» PROBLEM: Exactly the lines from the one holding "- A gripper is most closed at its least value" through the final line of the data are wanted, copied as written.

» DATA BELOW:
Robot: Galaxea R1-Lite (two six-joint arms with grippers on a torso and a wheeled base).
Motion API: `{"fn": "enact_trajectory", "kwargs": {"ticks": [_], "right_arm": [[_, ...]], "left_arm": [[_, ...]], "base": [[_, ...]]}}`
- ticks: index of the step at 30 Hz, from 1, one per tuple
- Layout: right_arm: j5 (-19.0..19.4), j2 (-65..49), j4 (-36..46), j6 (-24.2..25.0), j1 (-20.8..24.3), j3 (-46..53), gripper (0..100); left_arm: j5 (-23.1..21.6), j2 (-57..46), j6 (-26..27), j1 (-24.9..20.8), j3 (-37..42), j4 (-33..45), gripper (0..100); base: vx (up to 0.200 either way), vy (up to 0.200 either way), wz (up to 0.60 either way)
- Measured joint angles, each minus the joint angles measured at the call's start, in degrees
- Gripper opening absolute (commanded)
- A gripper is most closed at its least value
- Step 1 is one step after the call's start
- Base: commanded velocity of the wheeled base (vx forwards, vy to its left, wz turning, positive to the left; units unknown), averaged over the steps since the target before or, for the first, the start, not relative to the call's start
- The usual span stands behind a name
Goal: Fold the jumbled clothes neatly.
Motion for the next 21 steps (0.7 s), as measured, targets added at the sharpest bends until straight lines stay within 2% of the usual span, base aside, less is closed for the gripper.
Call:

» RESULT FOR THIS EXERCISE:
- A gripper is most closed at its least value
- Step 1 is one step after the call's start
- Base: commanded velocity of the wheeled base (vx forwards, vy to its left, wz turning, positive to the left; units unknown), averaged over the steps since the target before or, for the first, the start, not relative to the call's start
- The usual span stands behind a name
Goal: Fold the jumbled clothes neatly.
Motion for the next 21 steps (0.7 s), as measured, targets added at the sharpest bends until straight lines stay within 2% of the usual span, base aside, less is closed for the gripper.
Call:

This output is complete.